Il a survécu un an dans un terrier de renard pour tuer 23 Russes
En pleine guerre, il a tenu un journal sur son smartphone, filmant son quotidien et celui de ses compagnons. Serhii Krynitskyi et deux autres soldats ukrainiens avaient pris position dans un trou creusé près de la ville de Tchassiv Iar, dans l’est de l’Ukraine.
Dans un conflit où les drones, généralement pilotés à distance, occupent une place centrale, les hommes qui tiennent la ligne de front tombent souvent dans l’oubli. Les vidéos de Krynitskyi ont désormais été rendues publiques. Elles montrent une réalité bouleversante de la vie sur l’un des rares secteurs où les unités adverses se font encore directement face.
Agé de 42 ans, le soldat a passé l’essentiel de ses 346 jours au front dans une petite cavité de terre de trois mètres sur quatre. C’est depuis cet abri qu’il tirait sur les soldats russes. Il affirme en avoir tué 23, rapporte l’agence de presse Reuters, qui a visionné les 22 vidéos composant son journal.

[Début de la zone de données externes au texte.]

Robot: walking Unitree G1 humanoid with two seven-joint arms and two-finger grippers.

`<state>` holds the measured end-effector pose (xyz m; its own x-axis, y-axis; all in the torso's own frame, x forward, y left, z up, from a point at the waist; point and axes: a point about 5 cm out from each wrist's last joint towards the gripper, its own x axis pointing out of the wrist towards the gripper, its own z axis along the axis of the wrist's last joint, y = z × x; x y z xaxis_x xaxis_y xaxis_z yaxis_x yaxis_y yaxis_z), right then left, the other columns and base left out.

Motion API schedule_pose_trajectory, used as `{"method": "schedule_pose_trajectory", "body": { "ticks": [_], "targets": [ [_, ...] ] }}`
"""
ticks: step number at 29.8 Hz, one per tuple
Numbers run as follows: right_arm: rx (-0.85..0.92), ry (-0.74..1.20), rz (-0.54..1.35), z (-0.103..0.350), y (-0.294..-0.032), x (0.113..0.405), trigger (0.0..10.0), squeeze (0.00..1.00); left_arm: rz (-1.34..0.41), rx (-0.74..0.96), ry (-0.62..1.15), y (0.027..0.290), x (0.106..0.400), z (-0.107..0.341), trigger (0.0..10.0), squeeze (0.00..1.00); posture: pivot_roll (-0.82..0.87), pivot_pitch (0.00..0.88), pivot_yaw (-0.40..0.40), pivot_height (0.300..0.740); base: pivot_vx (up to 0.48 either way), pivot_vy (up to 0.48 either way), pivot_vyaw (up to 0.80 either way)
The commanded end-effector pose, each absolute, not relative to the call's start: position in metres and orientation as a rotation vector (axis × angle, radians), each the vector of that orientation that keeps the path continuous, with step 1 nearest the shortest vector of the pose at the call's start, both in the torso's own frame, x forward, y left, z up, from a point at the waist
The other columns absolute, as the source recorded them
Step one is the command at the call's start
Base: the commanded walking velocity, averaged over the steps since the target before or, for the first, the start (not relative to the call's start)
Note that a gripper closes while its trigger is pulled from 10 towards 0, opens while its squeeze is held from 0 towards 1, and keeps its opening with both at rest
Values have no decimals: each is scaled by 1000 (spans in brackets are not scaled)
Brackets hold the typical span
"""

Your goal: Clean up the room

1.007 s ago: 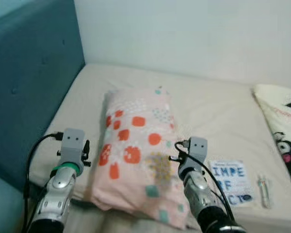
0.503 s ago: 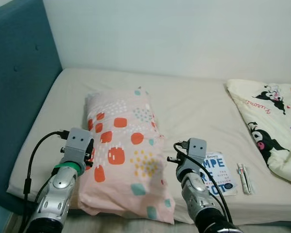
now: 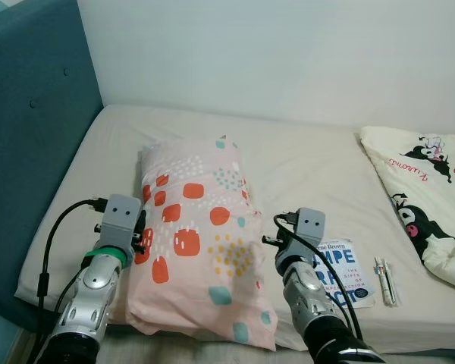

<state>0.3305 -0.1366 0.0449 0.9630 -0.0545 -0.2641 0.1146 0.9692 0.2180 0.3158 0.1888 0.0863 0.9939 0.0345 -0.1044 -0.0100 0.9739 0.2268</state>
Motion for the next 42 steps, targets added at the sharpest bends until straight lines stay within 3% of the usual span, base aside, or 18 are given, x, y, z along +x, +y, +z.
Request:
{"method": "schedule_pose_trajectory", "body": {
  "ticks": [1,26,35,39,42],
  "targets": [
    [244,264,-90,44,-137,330,10000,0,39,215,124,191,314,81,10000,0,104,12,-17,701,0,0,0],
    [255,266,-83,43,-136,330,10000,0,73,226,128,201,315,81,10000,0,103,13,-27,576,0,0,0],
    [255,266,-82,44,-136,331,10000,0,78,231,127,204,315,81,10000,0,103,9,-30,551,0,0,0],
    [271,206,-77,54,-138,336,10000,0,145,243,81,230,317,92,10000,0,91,6,-38,546,0,0,0],
    [280,127,-83,68,-143,342,10000,0,135,260,48,234,321,98,10000,0,79,23,-35,546,0,0,0]
  ]
}}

Ces enregistrements montrent également l’évolution de la tactique russe. Au lieu d’envoyer un grand nombre d’hommes, les assauts sont désormais menés par de petits groupes de deux ou trois soldats, qui s’approchaient souvent jusqu’à une vingtaine de mètres de Krynitskyi et de son camarade. Le soldat montre des images de combattants russes tués. «Des imbéciles», lance-t-il dans une vidéo.

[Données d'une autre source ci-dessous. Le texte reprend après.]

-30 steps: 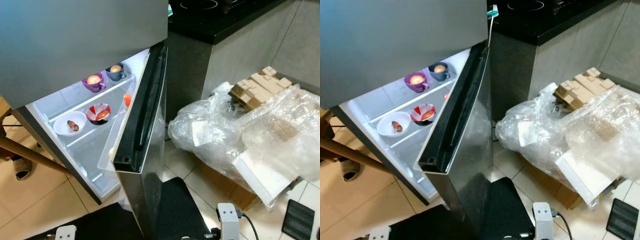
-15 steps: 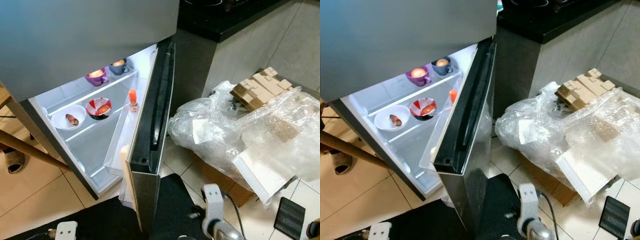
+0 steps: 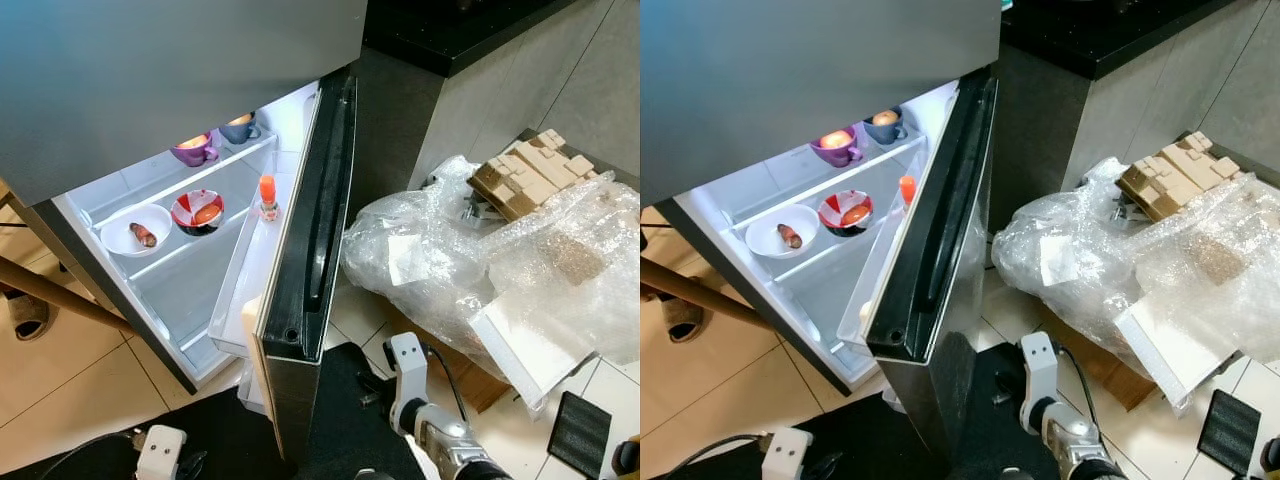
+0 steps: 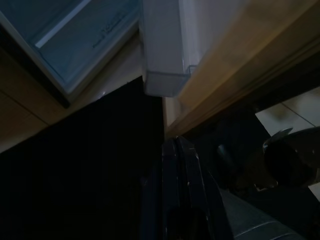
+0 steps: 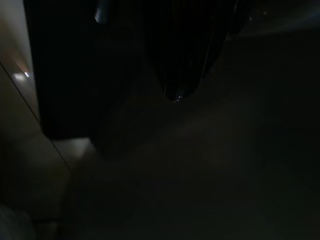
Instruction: Restocking fridge
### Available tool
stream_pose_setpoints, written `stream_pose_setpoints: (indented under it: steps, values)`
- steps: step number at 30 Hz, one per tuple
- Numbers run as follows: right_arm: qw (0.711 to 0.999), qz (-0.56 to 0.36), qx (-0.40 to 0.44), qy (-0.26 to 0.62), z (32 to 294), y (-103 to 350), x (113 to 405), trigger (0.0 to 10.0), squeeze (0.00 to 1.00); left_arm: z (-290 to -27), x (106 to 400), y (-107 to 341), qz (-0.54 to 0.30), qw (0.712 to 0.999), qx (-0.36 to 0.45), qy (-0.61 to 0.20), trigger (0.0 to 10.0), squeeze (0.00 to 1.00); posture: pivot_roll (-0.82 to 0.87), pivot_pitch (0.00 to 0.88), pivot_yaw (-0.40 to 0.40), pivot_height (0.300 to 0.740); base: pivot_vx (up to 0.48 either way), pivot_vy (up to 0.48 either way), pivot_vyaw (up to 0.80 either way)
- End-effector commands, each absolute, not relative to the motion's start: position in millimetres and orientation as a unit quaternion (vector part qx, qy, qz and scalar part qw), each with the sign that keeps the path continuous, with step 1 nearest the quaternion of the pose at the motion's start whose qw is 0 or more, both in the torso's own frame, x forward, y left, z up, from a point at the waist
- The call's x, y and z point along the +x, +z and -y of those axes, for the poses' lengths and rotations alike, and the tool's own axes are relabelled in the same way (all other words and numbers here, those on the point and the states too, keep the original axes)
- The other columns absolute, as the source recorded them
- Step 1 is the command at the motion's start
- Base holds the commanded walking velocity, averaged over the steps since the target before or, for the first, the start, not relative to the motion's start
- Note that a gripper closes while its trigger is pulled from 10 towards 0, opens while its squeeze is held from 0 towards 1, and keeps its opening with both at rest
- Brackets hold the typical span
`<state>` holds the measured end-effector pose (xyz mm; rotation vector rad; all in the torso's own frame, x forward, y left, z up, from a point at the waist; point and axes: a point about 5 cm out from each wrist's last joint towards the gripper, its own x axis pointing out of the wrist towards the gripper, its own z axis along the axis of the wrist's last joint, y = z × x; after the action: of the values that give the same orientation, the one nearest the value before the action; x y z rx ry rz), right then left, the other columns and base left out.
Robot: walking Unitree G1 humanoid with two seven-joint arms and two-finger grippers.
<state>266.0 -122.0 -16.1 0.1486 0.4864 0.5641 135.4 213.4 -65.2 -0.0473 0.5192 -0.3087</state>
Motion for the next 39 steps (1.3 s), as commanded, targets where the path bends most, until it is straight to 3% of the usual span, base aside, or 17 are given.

Les cigarettes et fusils des soldats russes tués
Krynitskyi est l’un des nombreux soldats issus de la vie civile qui servent aujourd’hui leur pays. Avant la guerre, il travaillait sur des chantiers et dans l’agriculture. Il avait aussi tenté de se lancer dans l’élevage de lapins, relate Reuters. En 2024, il a été mobilisé puis, après une brève formation, affecté à la 24e brigade mécanisée.

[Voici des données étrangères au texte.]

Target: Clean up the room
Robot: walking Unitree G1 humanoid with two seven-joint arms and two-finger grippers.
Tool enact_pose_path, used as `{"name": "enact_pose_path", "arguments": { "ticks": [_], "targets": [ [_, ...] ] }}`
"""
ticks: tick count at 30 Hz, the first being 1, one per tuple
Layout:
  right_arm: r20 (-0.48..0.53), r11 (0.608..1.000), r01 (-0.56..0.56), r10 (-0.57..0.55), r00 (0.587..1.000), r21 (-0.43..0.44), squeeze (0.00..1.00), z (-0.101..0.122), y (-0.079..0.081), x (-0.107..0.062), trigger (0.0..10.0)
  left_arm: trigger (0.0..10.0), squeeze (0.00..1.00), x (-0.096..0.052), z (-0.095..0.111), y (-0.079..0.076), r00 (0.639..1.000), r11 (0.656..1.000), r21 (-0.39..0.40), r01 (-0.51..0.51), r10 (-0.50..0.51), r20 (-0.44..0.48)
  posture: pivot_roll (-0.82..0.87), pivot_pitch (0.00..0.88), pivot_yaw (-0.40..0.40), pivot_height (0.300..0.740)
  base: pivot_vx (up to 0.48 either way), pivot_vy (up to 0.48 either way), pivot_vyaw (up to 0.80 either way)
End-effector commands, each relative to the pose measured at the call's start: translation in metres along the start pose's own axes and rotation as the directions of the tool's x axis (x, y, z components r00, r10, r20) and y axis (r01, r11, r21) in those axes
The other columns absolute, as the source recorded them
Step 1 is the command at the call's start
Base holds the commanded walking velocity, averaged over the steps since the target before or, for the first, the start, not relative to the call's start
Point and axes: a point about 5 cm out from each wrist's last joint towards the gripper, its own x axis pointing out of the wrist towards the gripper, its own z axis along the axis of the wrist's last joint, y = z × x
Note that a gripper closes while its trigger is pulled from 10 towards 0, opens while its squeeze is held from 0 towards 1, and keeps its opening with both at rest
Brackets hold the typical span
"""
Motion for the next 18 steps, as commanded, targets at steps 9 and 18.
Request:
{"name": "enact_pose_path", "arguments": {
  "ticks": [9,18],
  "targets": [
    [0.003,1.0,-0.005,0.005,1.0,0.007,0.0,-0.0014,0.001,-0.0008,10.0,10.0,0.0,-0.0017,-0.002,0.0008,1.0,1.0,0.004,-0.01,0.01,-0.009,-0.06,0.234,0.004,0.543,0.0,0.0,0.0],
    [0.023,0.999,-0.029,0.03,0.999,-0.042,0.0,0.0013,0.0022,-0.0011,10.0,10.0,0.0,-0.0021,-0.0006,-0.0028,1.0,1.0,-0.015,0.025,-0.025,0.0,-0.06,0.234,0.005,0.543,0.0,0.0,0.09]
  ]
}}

En avril 2025, avec deux autres soldats, il s’est installé dans un ancien terrier de renard qu’ils ont transformé en abri. Autour d’eux, la guerre faisait rage. Dans une vidéo, Krynitskyi plaisante en disant qu’il ne savait pas s’ils étaient en train de construire un refuge ou de creuser leur propre tombe.
Les drones frappaient régulièrement à proximité, raconte-t-il. Après chaque attaque, ils devaient consolider à nouveau leur trou. L’un des trois combattants a été tué relativement tôt. Krynitskyi et son dernier compagnon ont ensuite dû lutter non seulement contre l’ennemi, mais aussi contre les éléments. Ils bouchaient les ouvertures pour empêcher l’air glacial de s’infiltrer. Ils ne pouvaient assurer la garde à la sortie que pendant deux heures d’affilée avant que le froid ne devienne insupportable.
Les ravitaillements, acheminés par drone, se faisaient parfois attendre plusieurs jours. Pour recharger son téléphone, le soldat récupérait les batteries des drones russes qu’il abattait ou retrouvait écrasés. Il prenait aussi des cigarettes sur les soldats russes tués, ainsi que leurs armes. Dans l’une de ses vidéos, il montre 13 fusils et pistolets.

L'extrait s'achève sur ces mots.